Concerned more with convincing than assuaging the reader, Harari relies on analogies from the past and present. He starts by chronicling the shift away from the pre-agricultural human worship of animals. Non-coincidentally, this shift occurred precisely when farmers began to domesticate animals. Suddenly, animals were seen either as a means for human gain or ignored completely. 

Furthermore, rulers were often given divine status precisely to justify the unequal value given to them and provide a structure that society could operate under. When capitalism and mass-mobilization required that men perform additional economic and military duties, they were given more inherent value. When mass-mobilization required these men to leave the factories in World War I, the women who replaced them also gained inherent value in the eyes of society.

These and other examples lead Harari to the conclusion that history describes a web of stories that humans tell one another to justify their actions. These stories are not feeble bits of imagination. The stories we tell ourselves about Jesus, capitalism, science, France, and others, direct the lives of billions of people, altering the world in their wake. For readers of Sapiens, this will be a familiar concept. 

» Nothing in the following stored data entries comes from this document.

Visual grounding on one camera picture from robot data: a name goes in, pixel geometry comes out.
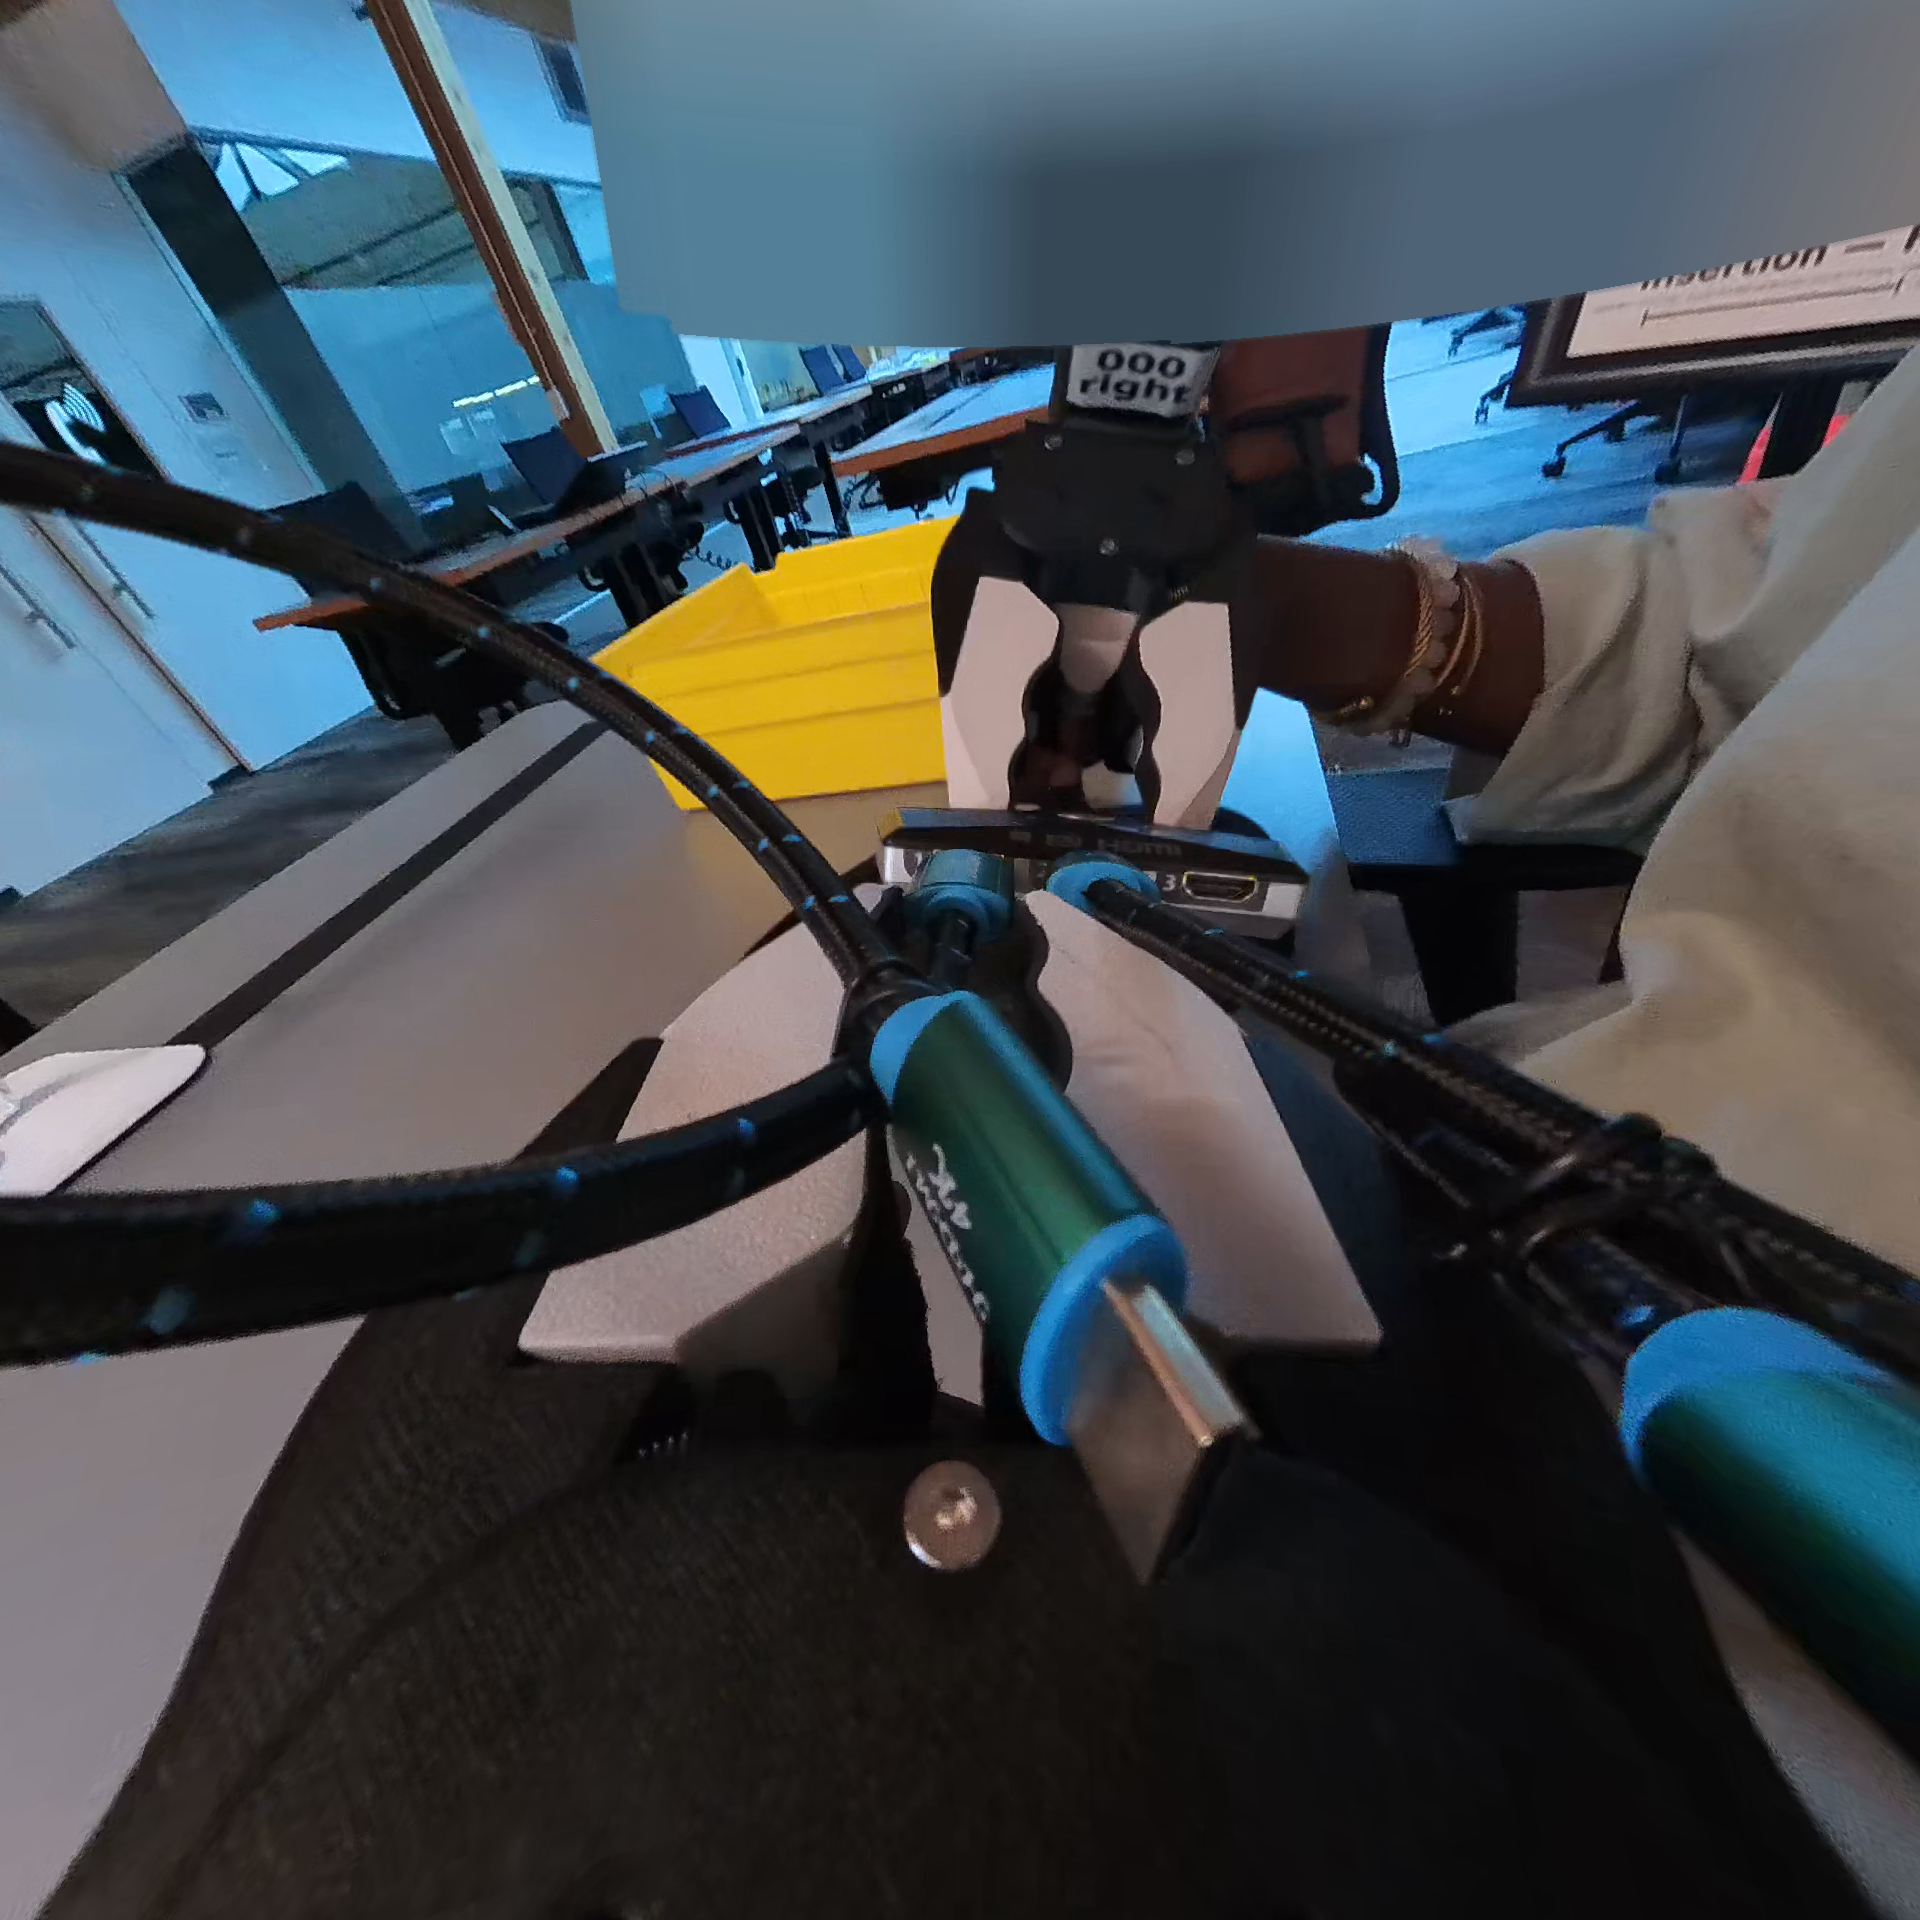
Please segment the yellow plastic bin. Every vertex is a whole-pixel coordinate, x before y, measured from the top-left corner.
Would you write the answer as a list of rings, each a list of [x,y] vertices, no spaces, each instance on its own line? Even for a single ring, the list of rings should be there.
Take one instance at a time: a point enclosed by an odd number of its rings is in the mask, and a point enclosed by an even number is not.
[[[936,564],[953,518],[735,564],[600,649],[773,798],[942,785]]]

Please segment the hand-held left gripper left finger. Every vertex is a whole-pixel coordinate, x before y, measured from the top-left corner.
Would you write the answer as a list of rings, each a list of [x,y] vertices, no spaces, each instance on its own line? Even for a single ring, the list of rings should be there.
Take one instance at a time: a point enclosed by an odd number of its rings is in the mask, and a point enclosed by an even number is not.
[[[642,1141],[823,1069],[843,989],[795,926],[720,972],[660,1044],[616,1129]],[[703,1220],[547,1278],[521,1365],[843,1365],[871,1186],[868,1135]]]

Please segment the wooden office desk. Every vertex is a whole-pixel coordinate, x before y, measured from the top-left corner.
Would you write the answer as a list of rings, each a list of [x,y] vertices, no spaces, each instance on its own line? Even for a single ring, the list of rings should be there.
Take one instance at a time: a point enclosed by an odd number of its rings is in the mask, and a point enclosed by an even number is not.
[[[407,545],[365,485],[281,502],[281,518],[446,577],[519,623],[531,623],[531,599],[560,592],[567,577],[612,592],[625,623],[635,623],[683,592],[683,556],[703,530],[683,485],[635,479],[616,460],[584,461],[560,510],[521,522],[492,518],[492,530],[472,545]],[[374,612],[307,573],[294,586],[299,606],[255,615],[255,633],[335,633],[382,719],[439,719],[463,754],[486,736],[486,719],[519,719],[531,707],[521,674],[463,649],[446,623]]]
[[[953,380],[914,414],[832,460],[836,493],[871,493],[879,510],[942,510],[1052,403],[1052,354],[1022,354],[982,380]]]
[[[953,354],[906,354],[760,426],[693,435],[650,461],[703,522],[748,538],[751,573],[855,538],[832,460],[953,393]]]

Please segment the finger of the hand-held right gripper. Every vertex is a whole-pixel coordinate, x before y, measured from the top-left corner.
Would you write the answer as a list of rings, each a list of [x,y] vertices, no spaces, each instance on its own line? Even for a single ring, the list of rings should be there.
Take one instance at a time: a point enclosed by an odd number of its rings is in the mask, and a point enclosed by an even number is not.
[[[1240,746],[1228,606],[1174,606],[1134,633],[1153,719],[1141,728],[1141,806],[1153,829],[1218,829]]]
[[[1026,682],[1052,674],[1086,689],[1078,648],[1062,636],[1062,612],[1014,577],[982,577],[961,633],[953,677],[942,689],[949,806],[1014,812],[1014,756],[1026,754]]]

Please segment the black office chair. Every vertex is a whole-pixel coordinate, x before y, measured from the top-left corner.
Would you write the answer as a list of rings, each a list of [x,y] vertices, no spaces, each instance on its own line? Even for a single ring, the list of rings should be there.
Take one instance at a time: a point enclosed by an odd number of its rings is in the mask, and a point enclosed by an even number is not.
[[[1511,403],[1523,322],[1530,322],[1523,303],[1476,306],[1476,314],[1448,322],[1448,354],[1498,362],[1481,395],[1476,395],[1476,414],[1469,414],[1476,427]]]
[[[1678,393],[1678,395],[1636,395],[1636,403],[1617,403],[1611,414],[1574,427],[1551,460],[1544,460],[1544,485],[1561,479],[1574,448],[1575,444],[1623,444],[1630,426],[1660,426],[1662,427],[1662,460],[1660,460],[1660,485],[1678,485],[1683,479],[1683,427],[1700,414],[1700,395]]]

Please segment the white metal stand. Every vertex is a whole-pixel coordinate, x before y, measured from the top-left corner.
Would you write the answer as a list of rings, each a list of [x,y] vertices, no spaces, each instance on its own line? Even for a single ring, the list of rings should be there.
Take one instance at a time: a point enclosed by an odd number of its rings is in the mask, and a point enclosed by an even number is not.
[[[51,1195],[164,1114],[205,1045],[68,1045],[0,1076],[0,1195]]]

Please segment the wooden pillar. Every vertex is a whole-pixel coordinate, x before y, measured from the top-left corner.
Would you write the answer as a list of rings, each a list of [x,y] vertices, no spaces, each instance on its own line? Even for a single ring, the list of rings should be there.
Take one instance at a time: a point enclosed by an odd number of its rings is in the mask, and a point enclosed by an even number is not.
[[[368,28],[398,68],[398,89],[407,93],[407,114],[446,171],[446,186],[472,228],[472,247],[492,273],[492,294],[506,306],[511,346],[531,354],[538,393],[575,460],[616,448],[616,427],[606,414],[606,395],[584,371],[584,352],[560,306],[560,292],[547,273],[547,255],[531,243],[531,220],[519,213],[519,194],[492,156],[492,136],[472,106],[472,89],[448,64],[448,41],[439,28],[427,0],[368,0]]]

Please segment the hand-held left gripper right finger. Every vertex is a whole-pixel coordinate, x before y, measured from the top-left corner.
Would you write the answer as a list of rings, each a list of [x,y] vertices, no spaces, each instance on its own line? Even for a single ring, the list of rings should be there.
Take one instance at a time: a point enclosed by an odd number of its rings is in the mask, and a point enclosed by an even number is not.
[[[1379,1349],[1329,1206],[1250,1063],[1240,1025],[1153,954],[1065,902],[1026,902],[1037,996],[1065,1025],[1065,1099],[1165,1214],[1188,1319],[1228,1342]]]

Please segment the black hdmi switch box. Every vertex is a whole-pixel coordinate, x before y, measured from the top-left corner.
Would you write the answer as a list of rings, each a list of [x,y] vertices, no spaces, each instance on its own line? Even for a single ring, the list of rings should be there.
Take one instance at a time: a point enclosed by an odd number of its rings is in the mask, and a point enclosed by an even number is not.
[[[1039,893],[1065,858],[1114,858],[1153,878],[1153,893],[1224,934],[1280,937],[1302,912],[1306,873],[1250,833],[1179,833],[1141,820],[1078,812],[982,812],[982,806],[901,806],[879,820],[879,878],[914,889],[942,855],[982,855],[1014,866],[1014,893]]]

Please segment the person's right hand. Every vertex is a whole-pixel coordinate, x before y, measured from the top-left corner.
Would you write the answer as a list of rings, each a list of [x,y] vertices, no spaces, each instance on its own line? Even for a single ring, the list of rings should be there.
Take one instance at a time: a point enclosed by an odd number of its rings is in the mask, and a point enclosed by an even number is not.
[[[1393,699],[1414,648],[1414,573],[1306,545],[1379,493],[1386,331],[1233,335],[1218,354],[1207,435],[1255,510],[1255,682],[1342,710]]]

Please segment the person's right forearm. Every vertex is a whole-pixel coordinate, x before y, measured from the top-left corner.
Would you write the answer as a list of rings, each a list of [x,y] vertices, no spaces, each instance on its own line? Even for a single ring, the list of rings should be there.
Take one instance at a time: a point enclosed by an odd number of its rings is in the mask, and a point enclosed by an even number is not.
[[[1647,855],[1700,767],[1920,530],[1915,352],[1791,479],[1662,493],[1636,530],[1501,545],[1544,615],[1544,689],[1448,798],[1461,845]]]

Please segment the black framed sign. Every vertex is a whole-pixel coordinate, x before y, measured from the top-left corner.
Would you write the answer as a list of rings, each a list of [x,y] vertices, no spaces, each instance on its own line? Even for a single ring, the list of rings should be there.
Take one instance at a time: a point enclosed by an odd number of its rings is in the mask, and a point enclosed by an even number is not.
[[[1647,273],[1523,306],[1511,408],[1871,375],[1920,346],[1920,228]]]

When the peaks of intelligence become uncoupled from regular human beings, the value we give humans will certainly change.

Harari makes it clear that the dominant story of our age, liberal humanism, is under threat. When the peaks of intelligence become uncoupled from regular human beings, the value we give huamans will certainly change. There is certainly evidence that technology will profoundly alter the value structures we now cling to. Liberal humanism, which values every person’s experiences enough to allow them to vote and speak their mind, is likely to change.

The question Harari leads the reader to ponder is what story or value structure will come next? Harari suggests that the likeliest successor is Dataism, or the belief in the value of connecting bits of information. I think this is questionable. Harari does little to convince me that we will be walking away from fundamentally valuing certain conscious experiences themselves. Perhaps this is because this work takes the contemporary materialist line on consciousness (which I will critique in a post next week). Regardless, I think the experiences of the most powerful beings around will likely dictate the value structure society operates under. 

I do accept the likelihood that increasing information flow between people, cyborgs, and machines would usually provide net benefits to society at large. But I think every improvement to society will emphasize the amazing states of consciousness and harmony provided by increased information flow (as Harari in fact emphasizes to defend Dataism). This is different from valuing information flow a priori. The quadrillionaire cyborgs of tomorrow (perhaps a future Elon Musk) will likely not be pleased if increased informational flow leads to their suffering and ultimate destruction.

Whether Dataism pans out or gets panned by its cyborg critics, Homo Deus will certainly expand your conception of what the future will look like and where we’re heading as a civilization. It stands as a creative, albeit lengthy, successor to Sapiens.